[WHAT IS EXPECTED]
From the material below, return every line that includes "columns".

[SUPPLIED DATA]
-------------------------

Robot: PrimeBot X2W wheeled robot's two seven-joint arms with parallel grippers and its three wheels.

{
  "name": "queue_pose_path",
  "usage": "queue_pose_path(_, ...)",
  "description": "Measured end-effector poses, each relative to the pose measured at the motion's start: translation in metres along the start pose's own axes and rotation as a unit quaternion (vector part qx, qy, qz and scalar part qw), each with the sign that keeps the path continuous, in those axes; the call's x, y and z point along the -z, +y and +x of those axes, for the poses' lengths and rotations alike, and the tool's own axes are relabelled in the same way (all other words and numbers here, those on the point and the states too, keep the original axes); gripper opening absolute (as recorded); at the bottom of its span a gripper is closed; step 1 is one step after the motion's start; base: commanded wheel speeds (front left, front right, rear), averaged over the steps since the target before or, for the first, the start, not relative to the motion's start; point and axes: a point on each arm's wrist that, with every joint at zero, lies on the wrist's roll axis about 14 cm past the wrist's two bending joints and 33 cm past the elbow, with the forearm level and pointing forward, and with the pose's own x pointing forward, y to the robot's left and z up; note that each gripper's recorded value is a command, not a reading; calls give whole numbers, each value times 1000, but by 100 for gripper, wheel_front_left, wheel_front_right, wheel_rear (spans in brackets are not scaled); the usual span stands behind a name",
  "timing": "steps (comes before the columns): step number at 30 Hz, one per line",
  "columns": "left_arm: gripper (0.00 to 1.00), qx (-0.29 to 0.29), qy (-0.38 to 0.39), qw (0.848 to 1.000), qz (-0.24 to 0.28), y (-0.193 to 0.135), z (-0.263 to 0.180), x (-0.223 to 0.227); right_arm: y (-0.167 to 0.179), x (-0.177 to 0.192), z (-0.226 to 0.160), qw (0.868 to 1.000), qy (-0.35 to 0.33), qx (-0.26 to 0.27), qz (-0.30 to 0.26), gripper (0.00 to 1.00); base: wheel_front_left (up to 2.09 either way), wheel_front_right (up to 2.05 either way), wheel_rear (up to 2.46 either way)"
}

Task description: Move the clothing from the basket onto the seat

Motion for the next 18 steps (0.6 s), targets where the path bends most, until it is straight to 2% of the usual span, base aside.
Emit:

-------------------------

[EXERCISE RESULT]
  "timing": "steps (comes before the columns): step number at 30 Hz, one per line",
  "columns": "left_arm: gripper (0.00 to 1.00), qx (-0.29 to 0.29), qy (-0.38 to 0.39), qw (0.848 to 1.000), qz (-0.24 to 0.28), y (-0.193 to 0.135), z (-0.263 to 0.180), x (-0.223 to 0.227); right_arm: y (-0.167 to 0.179), x (-0.177 to 0.192), z (-0.226 to 0.160), qw (0.868 to 1.000), qy (-0.35 to 0.33), qx (-0.26 to 0.27), qz (-0.30 to 0.26), gripper (0.00 to 1.00); base: wheel_front_left (up to 2.09 either way), wheel_front_right (up to 2.05 either way), wheel_rear (up to 2.46 either way)"

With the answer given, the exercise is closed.